Activity — Skip the pictures. Transcribe the rest of the data below without changing a word.

Source material —
....

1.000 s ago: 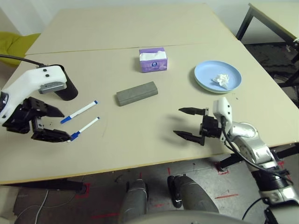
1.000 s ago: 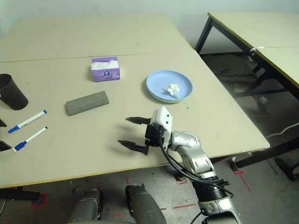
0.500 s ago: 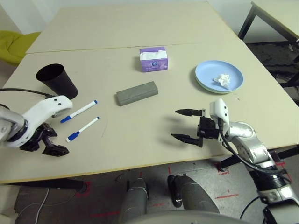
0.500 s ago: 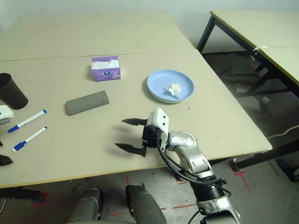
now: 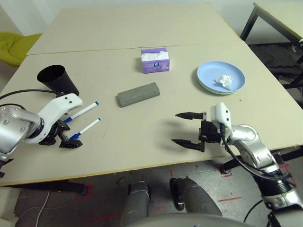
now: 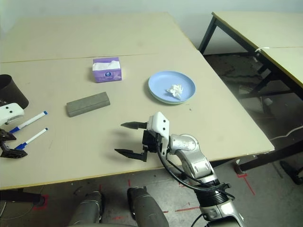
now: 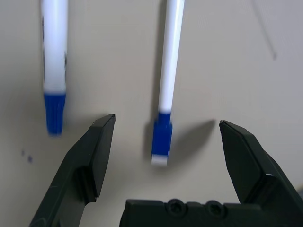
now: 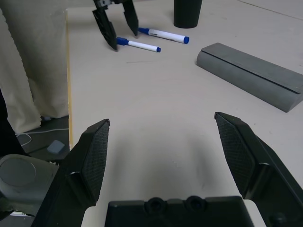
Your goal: Organize and tidy the items on the table.
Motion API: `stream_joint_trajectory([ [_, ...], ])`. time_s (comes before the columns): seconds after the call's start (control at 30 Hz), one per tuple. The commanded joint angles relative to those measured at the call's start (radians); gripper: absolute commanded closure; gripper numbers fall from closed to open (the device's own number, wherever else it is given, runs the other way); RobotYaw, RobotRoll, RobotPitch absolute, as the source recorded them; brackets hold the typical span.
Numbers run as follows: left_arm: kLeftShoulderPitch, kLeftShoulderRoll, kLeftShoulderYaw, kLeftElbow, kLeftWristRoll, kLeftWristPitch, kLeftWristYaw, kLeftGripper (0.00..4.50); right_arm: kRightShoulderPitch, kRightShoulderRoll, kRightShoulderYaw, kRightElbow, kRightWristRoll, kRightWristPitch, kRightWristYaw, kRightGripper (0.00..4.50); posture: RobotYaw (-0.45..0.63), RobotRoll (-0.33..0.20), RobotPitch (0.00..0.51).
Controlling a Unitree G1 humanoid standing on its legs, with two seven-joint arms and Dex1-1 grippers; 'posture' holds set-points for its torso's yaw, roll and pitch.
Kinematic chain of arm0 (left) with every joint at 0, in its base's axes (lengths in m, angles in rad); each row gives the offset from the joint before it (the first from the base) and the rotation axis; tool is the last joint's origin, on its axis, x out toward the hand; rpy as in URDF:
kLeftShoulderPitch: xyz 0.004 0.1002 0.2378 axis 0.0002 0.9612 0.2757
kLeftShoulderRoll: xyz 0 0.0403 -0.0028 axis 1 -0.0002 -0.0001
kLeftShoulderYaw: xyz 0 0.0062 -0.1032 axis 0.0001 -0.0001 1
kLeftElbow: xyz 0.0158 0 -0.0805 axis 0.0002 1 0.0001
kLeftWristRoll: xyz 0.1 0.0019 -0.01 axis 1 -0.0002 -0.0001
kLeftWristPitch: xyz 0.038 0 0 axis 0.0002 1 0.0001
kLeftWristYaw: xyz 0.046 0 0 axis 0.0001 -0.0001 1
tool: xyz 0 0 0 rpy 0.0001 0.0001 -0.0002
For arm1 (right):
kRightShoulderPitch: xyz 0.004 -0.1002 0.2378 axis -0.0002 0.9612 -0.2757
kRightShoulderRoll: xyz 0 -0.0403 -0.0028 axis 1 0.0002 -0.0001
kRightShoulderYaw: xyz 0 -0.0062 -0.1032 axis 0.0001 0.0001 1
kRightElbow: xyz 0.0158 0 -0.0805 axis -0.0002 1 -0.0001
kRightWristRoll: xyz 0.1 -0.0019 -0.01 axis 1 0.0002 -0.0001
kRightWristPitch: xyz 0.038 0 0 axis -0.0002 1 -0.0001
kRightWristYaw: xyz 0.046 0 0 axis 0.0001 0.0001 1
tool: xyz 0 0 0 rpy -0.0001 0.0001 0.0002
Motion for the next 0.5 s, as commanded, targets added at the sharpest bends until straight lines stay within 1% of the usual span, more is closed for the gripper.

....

Solved exercise —
1.000 s ago: 
1.000 s ago: 
0.500 s ago: 
0.500 s ago: 
now: 
now: 
now: 
now: 
Your goal: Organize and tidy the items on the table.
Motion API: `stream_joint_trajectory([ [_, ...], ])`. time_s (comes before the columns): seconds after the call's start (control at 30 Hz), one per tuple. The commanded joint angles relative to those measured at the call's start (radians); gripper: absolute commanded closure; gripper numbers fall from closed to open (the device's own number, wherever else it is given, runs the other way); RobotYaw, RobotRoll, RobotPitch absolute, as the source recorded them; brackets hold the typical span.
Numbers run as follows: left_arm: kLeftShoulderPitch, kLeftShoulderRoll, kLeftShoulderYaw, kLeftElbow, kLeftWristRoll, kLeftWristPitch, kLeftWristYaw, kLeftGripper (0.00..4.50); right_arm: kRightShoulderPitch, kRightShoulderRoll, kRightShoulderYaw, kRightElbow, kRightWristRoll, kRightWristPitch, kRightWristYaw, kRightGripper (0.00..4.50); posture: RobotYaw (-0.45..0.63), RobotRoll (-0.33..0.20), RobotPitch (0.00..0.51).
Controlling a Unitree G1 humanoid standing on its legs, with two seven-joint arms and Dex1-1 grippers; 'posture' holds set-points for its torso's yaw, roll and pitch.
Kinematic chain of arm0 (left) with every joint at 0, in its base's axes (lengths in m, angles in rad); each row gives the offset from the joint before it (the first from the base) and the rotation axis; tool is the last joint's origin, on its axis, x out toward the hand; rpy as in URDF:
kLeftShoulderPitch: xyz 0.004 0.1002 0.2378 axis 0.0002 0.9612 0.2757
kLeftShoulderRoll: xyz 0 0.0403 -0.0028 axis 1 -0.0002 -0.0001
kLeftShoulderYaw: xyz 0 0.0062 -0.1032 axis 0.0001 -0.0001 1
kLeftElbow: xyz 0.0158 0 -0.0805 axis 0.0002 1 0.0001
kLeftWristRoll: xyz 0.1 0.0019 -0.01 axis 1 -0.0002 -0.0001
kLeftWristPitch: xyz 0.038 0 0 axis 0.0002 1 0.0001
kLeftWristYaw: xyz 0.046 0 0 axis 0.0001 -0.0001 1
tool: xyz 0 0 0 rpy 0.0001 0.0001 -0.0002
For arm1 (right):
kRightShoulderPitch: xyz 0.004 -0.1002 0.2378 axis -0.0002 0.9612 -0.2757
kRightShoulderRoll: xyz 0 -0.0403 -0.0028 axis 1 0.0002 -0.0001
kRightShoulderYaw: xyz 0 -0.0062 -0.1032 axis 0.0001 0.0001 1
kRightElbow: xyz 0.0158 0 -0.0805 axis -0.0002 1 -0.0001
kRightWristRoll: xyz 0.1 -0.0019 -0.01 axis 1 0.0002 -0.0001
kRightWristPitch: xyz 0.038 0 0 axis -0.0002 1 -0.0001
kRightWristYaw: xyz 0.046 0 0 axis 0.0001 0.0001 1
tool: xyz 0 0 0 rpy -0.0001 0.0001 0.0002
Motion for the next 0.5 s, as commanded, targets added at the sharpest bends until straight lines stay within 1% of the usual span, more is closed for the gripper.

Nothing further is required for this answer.